As you look over the data below, please find each line where the word "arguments" appears, then copy it.

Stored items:

__________

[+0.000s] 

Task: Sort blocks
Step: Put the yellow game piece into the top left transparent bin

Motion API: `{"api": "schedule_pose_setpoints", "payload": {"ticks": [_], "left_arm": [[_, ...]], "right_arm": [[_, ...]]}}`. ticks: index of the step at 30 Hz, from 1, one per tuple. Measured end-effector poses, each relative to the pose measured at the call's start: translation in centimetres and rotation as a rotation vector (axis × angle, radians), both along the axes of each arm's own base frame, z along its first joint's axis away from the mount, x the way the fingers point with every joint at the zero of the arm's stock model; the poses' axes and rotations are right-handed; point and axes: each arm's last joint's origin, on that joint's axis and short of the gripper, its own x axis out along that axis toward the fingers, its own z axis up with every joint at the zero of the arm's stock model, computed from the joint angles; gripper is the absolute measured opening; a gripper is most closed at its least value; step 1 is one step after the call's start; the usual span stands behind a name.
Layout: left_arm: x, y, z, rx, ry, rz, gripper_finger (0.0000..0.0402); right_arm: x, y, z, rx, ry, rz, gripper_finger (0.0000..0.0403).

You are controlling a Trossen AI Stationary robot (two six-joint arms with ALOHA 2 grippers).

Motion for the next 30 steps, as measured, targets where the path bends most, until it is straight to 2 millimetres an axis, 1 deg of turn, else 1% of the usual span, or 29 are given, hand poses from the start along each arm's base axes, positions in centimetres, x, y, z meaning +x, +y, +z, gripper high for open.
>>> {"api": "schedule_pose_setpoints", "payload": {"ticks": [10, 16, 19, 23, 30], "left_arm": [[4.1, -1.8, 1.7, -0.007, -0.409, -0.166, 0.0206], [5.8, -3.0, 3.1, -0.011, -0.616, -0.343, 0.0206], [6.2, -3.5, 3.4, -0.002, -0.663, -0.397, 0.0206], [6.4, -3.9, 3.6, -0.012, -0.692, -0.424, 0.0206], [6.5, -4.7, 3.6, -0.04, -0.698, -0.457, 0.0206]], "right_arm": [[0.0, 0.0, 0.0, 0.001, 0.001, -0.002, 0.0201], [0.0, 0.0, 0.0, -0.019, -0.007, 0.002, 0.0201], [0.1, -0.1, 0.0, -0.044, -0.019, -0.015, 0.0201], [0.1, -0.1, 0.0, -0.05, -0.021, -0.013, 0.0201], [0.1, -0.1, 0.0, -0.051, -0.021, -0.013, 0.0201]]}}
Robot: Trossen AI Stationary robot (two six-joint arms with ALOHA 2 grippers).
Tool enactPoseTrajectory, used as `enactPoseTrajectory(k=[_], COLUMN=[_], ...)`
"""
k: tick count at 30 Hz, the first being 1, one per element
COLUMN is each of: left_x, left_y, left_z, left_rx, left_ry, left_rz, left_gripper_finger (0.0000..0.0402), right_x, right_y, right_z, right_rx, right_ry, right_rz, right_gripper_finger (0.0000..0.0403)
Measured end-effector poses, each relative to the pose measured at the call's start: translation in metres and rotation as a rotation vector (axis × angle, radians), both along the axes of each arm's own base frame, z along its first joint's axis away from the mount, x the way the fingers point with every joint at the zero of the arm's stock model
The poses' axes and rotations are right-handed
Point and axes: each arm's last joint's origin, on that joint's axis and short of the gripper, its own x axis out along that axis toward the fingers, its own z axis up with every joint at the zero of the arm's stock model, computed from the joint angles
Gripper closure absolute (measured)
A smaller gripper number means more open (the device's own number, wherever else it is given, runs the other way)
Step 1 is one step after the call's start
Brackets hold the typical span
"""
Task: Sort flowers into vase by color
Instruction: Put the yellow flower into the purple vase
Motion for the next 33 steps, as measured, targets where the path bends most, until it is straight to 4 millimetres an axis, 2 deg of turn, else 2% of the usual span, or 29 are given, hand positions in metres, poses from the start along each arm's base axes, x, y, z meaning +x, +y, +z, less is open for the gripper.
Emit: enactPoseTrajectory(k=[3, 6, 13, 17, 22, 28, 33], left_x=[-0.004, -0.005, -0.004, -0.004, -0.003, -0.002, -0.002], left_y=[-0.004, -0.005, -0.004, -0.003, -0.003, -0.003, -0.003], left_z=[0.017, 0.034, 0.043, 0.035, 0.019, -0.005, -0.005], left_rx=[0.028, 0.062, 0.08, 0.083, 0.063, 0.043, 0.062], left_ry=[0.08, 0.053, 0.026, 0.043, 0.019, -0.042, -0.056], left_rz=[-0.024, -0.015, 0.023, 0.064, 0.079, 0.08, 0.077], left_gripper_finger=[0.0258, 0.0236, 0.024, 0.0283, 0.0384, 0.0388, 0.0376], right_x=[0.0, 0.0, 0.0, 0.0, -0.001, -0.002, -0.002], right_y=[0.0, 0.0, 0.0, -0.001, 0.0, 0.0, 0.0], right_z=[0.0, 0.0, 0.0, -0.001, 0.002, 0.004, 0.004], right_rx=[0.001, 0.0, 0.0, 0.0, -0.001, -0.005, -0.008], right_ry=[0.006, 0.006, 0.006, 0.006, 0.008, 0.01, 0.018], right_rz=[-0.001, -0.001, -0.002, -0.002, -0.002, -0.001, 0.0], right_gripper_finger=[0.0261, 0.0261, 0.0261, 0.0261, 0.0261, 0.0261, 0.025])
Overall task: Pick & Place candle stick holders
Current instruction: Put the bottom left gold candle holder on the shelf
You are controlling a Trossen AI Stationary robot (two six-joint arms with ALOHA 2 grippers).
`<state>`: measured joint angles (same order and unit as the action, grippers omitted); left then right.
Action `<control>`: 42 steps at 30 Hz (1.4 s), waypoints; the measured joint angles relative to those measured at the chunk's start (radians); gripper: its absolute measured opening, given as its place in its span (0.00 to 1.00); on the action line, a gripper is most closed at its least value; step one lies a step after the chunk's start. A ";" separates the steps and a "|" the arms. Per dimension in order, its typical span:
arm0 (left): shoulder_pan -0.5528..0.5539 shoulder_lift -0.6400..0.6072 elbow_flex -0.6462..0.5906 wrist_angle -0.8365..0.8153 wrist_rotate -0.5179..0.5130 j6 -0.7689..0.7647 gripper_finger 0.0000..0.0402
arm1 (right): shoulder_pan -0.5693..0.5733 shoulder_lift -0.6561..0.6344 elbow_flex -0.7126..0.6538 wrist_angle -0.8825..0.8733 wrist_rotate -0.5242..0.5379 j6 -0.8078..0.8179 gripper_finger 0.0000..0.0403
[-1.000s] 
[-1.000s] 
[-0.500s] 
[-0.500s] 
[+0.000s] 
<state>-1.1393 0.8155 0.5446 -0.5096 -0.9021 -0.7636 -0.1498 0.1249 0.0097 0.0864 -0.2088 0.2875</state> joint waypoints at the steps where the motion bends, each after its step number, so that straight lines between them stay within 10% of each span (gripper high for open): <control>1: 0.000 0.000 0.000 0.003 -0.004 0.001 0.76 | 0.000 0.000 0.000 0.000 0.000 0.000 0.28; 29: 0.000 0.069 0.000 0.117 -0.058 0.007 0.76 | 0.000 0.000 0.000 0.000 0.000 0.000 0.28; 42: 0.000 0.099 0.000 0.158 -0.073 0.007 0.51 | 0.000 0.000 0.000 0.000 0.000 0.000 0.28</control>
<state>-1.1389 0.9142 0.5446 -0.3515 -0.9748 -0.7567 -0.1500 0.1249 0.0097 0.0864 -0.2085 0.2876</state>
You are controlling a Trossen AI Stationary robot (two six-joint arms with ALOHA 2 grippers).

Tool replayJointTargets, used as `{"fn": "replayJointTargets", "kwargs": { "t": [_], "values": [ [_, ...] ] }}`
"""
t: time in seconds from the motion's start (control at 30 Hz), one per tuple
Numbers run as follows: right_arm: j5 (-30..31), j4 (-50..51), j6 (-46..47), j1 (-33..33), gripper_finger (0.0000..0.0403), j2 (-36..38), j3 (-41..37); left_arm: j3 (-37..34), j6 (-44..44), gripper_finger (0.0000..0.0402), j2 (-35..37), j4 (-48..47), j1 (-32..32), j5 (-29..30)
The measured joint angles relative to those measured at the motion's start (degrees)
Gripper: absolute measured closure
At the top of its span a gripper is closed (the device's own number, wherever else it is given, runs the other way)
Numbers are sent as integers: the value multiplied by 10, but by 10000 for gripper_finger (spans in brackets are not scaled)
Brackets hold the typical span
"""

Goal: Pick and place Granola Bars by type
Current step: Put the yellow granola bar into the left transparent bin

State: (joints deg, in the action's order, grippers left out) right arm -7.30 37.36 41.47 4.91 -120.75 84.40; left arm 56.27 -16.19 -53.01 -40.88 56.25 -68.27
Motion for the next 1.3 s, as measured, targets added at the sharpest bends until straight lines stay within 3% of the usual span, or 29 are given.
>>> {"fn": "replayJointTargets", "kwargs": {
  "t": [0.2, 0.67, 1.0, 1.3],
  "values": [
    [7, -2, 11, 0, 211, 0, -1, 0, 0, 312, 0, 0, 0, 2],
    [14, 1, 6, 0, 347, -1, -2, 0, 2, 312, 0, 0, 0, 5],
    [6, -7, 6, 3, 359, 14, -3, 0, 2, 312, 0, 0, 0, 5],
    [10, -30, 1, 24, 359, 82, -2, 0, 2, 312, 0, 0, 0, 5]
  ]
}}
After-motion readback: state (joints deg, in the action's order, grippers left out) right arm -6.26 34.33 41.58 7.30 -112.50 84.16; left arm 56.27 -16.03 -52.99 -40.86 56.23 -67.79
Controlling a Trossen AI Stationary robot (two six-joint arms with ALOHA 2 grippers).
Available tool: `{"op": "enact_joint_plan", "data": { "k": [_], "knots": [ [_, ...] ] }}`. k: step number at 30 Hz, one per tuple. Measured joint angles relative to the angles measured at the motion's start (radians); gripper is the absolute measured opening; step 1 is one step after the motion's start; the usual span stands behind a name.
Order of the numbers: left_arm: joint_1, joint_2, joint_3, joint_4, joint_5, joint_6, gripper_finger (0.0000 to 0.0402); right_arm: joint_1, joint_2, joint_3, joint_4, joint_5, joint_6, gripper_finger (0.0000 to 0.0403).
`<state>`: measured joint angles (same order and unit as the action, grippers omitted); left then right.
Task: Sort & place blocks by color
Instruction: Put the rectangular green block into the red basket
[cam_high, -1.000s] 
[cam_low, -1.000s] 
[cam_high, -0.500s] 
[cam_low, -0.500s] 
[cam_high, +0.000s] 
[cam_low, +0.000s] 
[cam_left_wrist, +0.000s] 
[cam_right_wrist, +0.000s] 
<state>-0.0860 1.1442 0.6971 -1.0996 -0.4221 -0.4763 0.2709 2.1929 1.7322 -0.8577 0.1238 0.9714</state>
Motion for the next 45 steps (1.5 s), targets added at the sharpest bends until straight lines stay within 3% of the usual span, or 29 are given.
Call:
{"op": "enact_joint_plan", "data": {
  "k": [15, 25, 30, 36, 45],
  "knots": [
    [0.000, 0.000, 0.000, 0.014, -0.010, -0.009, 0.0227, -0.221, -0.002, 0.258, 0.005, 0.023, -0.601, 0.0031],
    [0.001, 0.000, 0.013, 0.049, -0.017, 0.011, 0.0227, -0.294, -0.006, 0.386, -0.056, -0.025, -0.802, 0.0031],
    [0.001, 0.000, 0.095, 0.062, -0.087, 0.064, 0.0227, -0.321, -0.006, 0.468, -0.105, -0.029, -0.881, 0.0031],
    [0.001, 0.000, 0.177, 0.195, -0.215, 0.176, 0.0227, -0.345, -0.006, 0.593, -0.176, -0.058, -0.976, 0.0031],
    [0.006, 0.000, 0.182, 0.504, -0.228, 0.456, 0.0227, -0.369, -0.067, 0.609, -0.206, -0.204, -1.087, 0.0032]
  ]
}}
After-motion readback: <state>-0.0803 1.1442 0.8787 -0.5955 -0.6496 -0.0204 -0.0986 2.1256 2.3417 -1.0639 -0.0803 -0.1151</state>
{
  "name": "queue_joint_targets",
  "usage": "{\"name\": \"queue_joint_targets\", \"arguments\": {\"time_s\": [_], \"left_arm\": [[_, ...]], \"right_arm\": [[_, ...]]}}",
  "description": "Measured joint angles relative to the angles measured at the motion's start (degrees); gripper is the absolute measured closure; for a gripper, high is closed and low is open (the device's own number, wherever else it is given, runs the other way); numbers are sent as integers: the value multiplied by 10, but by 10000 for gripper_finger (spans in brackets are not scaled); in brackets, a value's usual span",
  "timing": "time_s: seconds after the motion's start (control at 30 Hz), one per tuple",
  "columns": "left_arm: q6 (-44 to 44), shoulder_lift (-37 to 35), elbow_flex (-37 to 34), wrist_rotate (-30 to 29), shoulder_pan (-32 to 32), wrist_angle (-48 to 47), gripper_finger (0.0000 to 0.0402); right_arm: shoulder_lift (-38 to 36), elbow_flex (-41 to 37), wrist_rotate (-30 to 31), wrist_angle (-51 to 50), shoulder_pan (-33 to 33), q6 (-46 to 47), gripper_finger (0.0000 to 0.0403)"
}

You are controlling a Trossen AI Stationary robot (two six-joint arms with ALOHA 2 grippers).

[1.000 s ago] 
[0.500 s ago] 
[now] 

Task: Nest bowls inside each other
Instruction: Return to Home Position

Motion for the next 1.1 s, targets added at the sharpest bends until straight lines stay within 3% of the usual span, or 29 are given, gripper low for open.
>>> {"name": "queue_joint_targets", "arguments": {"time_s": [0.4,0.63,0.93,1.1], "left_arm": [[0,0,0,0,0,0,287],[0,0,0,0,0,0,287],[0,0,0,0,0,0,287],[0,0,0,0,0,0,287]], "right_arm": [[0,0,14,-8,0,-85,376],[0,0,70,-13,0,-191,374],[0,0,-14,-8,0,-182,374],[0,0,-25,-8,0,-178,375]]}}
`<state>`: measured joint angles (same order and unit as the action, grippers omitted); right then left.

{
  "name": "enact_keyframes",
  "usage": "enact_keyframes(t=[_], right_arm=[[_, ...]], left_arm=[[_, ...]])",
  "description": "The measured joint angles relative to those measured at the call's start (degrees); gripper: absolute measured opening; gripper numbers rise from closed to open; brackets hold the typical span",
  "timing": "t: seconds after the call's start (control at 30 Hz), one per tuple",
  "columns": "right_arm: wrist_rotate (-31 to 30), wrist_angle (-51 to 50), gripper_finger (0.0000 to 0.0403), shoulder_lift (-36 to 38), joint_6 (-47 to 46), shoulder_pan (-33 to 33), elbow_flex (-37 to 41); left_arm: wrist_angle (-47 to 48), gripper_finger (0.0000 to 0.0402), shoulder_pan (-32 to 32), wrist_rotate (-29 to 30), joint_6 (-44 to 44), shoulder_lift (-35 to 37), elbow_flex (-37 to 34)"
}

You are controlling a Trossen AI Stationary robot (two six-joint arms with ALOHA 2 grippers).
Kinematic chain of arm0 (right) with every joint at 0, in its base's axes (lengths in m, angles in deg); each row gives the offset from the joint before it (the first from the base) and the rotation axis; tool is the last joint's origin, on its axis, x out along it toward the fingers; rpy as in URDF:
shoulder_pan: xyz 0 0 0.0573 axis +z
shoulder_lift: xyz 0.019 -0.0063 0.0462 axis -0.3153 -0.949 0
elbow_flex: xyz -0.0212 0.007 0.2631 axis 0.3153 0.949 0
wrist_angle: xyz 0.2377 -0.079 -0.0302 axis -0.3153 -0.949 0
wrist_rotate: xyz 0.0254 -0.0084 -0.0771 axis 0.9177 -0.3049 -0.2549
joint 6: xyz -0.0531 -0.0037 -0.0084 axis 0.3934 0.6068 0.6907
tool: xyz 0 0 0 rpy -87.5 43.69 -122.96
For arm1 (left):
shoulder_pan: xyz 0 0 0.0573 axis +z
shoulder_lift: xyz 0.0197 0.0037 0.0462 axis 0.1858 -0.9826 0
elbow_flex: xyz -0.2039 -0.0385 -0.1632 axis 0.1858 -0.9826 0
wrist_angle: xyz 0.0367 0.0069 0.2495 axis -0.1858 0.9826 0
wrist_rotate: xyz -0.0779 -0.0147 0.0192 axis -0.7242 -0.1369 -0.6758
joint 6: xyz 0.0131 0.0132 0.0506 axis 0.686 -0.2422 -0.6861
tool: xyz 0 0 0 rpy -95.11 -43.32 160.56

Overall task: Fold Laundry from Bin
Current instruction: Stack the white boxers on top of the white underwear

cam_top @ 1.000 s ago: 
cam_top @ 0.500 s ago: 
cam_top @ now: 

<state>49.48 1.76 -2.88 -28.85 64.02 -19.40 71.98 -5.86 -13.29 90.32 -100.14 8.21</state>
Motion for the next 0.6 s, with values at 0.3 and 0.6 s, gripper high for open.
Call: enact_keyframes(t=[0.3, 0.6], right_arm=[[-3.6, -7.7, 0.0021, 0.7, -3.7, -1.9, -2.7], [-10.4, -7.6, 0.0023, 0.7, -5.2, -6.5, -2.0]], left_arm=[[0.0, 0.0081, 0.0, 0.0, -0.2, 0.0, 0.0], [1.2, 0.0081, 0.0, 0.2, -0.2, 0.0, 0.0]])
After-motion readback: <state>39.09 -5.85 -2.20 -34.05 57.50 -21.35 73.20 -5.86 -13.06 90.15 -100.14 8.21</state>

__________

### [Task solution]
  "usage": "{\"name\": \"queue_joint_targets\", \"arguments\": {\"time_s\": [_], \"left_arm\": [[_, ...]], \"right_arm\": [[_, ...]]}}",
>>> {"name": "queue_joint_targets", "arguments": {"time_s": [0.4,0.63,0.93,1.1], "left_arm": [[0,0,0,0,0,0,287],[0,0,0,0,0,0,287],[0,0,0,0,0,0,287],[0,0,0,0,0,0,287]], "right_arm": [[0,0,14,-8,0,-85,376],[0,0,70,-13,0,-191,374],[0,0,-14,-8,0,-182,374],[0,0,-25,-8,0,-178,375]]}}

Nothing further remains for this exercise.